Stop Rejecting Bisexuality – Le Paisano
If you are a woman in a relationship with a man, you are straight. If you are a woman in a relationship with a woman, you are a lesbian. There is simply no in-between. To the right?
Wrong. Too often, the “B” in LGBTQ+ is invalidated by individuals who refuse to move with the times. Armed with a very outdated view of the fluidity of sexuality, the same people often associate bisexuality with confusion and indecision. Sexuality is a spectrum that is part of society; it’s not a box we have to label and live in. We are the embodiment of our sexuality, and the fact is that 75% of the LGBTQ+ community identify as bisexual – yet they feel out of place.
Stereotypes about bisexuality put a hand over the mouth of those who are locked up or still searching within themselves for an answer. The constant invalidation of bisexual identity does not make exploration any less difficult; hearing the words that are steeped in ignorance only pushes people further into a cage that society has built.
“It’s just a phase.”
“You will grow out of it.”
These phrases seem to come from the mouths of people who simply don’t understand what it means to be bisexual. Moreover, the bisexual community has become divided by insensitivity. Loved and adored by the porn industry, bisexual women are viciously sexualized by the male gaze. Likewise, bullied and reprimanded by heteronormative stereotypes, bisexual men must fight for their pride and place in society. Bisexual erasure is all around us, intertwined in the language that is spoken and the hate that is spewed out.
People are so quick to dismiss bisexuals but they don’t know it, some of their favorite on-screen characters and real-life actors are proudly waving the pink, purple and blue flag.

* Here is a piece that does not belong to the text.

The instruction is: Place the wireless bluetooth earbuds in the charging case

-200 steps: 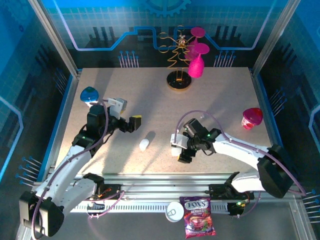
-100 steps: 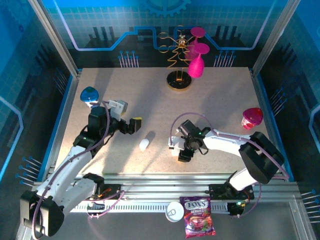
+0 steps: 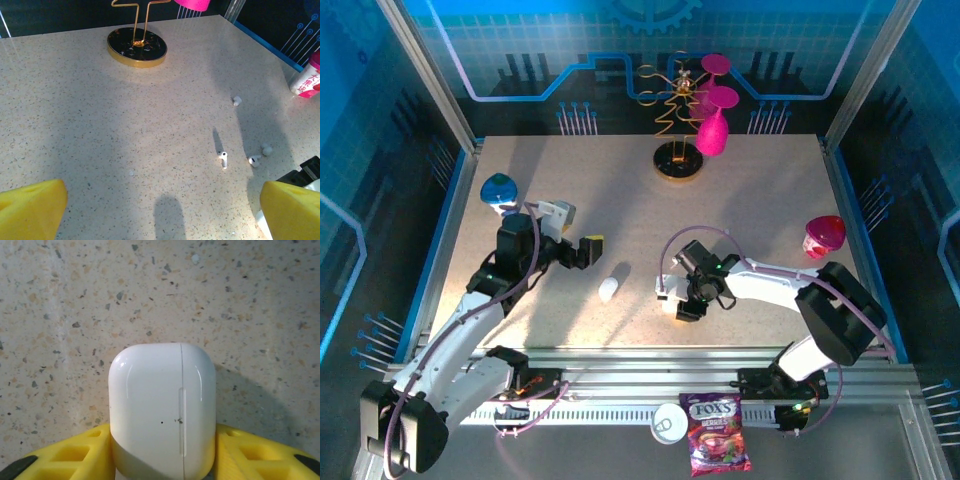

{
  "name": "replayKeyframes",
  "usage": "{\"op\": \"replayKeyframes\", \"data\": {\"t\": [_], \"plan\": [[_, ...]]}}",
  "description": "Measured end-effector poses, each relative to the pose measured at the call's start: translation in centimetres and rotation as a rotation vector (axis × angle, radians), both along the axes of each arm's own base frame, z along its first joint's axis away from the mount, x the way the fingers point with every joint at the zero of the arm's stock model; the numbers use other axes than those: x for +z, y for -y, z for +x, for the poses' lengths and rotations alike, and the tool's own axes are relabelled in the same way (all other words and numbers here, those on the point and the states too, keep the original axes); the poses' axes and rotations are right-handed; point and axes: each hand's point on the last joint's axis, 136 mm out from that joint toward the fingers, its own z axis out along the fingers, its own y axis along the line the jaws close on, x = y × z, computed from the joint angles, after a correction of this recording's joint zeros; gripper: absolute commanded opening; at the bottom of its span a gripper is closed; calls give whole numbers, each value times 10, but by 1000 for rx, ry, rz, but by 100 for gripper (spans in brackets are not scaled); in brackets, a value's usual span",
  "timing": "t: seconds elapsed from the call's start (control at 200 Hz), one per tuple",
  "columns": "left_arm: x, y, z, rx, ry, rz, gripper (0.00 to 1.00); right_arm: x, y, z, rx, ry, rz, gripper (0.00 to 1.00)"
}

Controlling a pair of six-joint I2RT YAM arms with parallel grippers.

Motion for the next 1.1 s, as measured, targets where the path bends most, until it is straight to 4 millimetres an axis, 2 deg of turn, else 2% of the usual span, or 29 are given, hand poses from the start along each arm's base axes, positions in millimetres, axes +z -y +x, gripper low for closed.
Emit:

If you’ve ever seen the endless show “Grey’s Anatomy,” then you’ll know that Callie Torres, played by Sara Ramirez, is openly bisexual. At the start of the series, Torres makes it known that his bisexuality is real and valid.
“So, I’m bisexual. So what? It’s a thing and it’s real. I mean, it’s called LGBTQ for a reason,” Torres said.
Oberyn Martell, played by Pedro Pascal, in ‘Game of Thrones’ unabashedly comes off as bisexual, offering a piece of reality in a fictional world. This depiction of a fearless bisexual man helps normalize the LGBTQ+ presence in the media. As we continue to fight for our place in the community, we must remember that we deserve to live our lives as authentically as possible.
Dismantling the hate that is woven into the fabric of the LGBTQ+ community may feel different for everyone. From educating others to congratulating the friend who just hang out, there are steps you can take to celebrate the “B” in LGBTQ+.